Korea is reportedly seeking to ramp up its currency swap line with China from the present $26 billion to the level of the recently expanded Korea-Japan foreign exchange swap deal. In their summit on Oct. 19, President Lee Myung-bak and Japanese Prime Minister Yoshihiko Noda agreed to boost their swap facility to $70 billion from the previous $13 billion.
If the Korea-China swap line is expanded, which is highly likely, Korea will secure extra foreign exchange liquidity, which will help it strengthen the regional as well as its own financial safety nets in the face of mounting global market uncertainty.
With its latest agreement with Japan, Korea has boosted its foreign exchange reserves to around $400 billion, about the size of its total outstanding foreign debt, which stood at $398 billion as of June. This means Korea has secured enough foreign exchange reserves to repay all its external debts even when they are called in at once.
The increased size of the Korea-Japan swap line has thus considerably eased worries about Korea’s foreign exchange liquidity. If the Korea-China swap facility is beefed up as requested by Korea, it will further defuse concerns about Korea’s dollar funding problems.
This is expected to help lower the borrowing costs of domestic banks and corporations, thus improving their global competitiveness. Furthermore, it will also help Korea prevent a downgrade of its sovereign rating.
Thus, an expanded Korea-China swap deal would go a long way toward helping Korea stabilize foreign exchange markets, cope with global market uncertainty and protect itself should another financial tsunami sweep the world.
Yet Korea’s efforts to augment its swap lines with Japan and China are not intended solely to pump up its own war chest in preparation for a global crisis. Its deals with the two neighbors strengthen the region’s financial safety net, which would in turn bolster the currency arrangements among the Northeast Asian trio and the 10 ASEAN members.
Since the global economic crisis in 2008, Korea has consistently called for a stronger global financial safety net. Under Korea’s initiative, the International Monetary Fund has introduced new lending facilities such as the Flexible Credit Line and Precautionary Credit Line to strengthen the global safety net.
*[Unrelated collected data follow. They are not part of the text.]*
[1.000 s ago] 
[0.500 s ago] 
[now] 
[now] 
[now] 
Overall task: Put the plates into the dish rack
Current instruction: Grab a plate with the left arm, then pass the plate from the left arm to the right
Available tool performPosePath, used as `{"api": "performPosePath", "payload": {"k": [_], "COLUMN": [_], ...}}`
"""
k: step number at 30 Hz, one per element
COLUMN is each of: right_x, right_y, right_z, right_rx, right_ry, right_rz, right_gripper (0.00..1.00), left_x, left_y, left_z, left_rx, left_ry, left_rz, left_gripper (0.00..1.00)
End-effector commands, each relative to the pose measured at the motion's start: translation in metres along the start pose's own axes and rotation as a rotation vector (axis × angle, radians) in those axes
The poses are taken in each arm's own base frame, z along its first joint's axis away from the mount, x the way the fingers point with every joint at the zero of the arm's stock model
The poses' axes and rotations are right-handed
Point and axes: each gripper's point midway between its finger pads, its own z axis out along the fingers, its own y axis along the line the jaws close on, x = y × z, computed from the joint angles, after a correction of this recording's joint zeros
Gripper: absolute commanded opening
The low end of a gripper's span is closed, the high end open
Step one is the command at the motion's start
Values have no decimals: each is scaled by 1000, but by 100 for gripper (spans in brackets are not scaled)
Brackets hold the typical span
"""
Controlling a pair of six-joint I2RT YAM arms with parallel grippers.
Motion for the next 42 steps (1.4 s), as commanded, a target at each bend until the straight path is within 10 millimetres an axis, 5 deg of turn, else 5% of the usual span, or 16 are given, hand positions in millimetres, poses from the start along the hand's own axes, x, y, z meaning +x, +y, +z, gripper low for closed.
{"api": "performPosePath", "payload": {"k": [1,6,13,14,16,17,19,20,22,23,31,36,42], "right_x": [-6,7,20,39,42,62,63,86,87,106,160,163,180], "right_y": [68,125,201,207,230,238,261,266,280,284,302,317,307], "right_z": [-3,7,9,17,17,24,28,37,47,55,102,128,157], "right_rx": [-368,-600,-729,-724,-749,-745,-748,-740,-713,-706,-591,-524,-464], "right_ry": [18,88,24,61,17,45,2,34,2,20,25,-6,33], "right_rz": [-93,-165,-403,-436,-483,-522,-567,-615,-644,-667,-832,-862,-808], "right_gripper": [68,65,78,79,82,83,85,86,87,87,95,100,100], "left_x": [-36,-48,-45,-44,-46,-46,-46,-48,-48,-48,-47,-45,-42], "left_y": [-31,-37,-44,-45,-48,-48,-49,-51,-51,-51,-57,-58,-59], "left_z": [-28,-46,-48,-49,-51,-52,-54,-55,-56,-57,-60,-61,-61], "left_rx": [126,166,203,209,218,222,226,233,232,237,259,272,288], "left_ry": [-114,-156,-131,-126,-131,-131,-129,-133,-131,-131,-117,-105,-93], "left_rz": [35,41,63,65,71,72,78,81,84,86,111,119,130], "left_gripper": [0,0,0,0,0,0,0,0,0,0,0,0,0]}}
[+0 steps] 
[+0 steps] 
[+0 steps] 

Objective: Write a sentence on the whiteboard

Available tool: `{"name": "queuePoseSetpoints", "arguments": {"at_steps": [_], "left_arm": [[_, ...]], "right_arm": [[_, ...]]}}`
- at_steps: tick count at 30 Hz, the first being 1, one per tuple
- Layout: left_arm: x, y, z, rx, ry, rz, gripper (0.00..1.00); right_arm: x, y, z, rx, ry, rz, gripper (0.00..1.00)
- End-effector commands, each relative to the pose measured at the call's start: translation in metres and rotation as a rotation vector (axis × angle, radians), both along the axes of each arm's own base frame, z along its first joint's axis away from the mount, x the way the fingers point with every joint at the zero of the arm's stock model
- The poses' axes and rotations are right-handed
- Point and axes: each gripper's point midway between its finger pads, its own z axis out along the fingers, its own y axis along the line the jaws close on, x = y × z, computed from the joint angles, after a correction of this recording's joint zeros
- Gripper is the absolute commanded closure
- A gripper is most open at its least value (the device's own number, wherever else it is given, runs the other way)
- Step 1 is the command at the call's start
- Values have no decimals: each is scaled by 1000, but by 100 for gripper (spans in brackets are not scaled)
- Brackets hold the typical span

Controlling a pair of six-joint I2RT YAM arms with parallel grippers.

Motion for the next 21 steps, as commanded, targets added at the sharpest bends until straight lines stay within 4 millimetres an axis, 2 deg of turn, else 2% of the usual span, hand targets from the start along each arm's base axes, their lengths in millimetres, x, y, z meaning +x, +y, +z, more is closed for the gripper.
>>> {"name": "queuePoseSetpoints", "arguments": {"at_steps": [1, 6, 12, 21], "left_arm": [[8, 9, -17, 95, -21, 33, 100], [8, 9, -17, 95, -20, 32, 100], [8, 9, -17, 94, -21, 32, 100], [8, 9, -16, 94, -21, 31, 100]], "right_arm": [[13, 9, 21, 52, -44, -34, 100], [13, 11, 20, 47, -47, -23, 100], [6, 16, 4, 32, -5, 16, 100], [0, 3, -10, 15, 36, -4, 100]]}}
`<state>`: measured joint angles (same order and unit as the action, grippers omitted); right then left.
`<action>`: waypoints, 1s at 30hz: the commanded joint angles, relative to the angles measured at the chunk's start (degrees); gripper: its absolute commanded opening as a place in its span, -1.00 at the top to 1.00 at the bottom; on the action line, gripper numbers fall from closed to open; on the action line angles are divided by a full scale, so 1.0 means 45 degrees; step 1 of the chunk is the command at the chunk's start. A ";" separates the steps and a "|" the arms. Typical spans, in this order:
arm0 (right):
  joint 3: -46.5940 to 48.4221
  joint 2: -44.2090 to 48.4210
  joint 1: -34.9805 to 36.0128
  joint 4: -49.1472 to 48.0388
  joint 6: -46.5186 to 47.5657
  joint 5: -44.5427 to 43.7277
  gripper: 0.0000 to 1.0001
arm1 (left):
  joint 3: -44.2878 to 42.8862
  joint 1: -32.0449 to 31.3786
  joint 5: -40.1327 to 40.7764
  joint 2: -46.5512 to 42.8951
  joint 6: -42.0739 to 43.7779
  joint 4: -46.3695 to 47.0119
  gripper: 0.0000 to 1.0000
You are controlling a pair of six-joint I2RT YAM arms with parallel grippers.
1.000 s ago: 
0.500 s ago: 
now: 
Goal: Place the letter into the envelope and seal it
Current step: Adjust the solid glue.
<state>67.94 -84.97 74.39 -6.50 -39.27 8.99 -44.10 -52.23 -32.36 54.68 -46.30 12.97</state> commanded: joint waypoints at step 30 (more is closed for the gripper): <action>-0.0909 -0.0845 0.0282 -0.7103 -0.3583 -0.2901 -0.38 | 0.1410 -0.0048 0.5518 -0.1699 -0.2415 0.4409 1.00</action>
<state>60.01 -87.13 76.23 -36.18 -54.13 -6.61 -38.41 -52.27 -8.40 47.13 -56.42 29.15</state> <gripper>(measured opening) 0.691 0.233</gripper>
Yet these new IMF facilities have not made the global safety net anywhere near strong enough to protect countries around the world from global turbulence. Hence Korea has been calling for central banks around the world to build regional and global networks of currency swaps.
To fight off the global financial meltdown in 2008, many countries entered into currency swaps. Yet they wound down the deals as financial markets began to restore order. Now the worsening eurozone debt crisis has increased the need for swap arrangements again. So Korea proposed a global currency swap scheme at the G20 summit in Seoul last year.
Advanced countries have thus far been lukewarm toward Korea’s initiative on the grounds that it could encourage moral hazard among developing countries. Yet such an attitude is expected to change as the eurozone debacle pushes the global economy toward another crisis. We hope November’s G20 summit in France discusses Korea’s idea more seriously.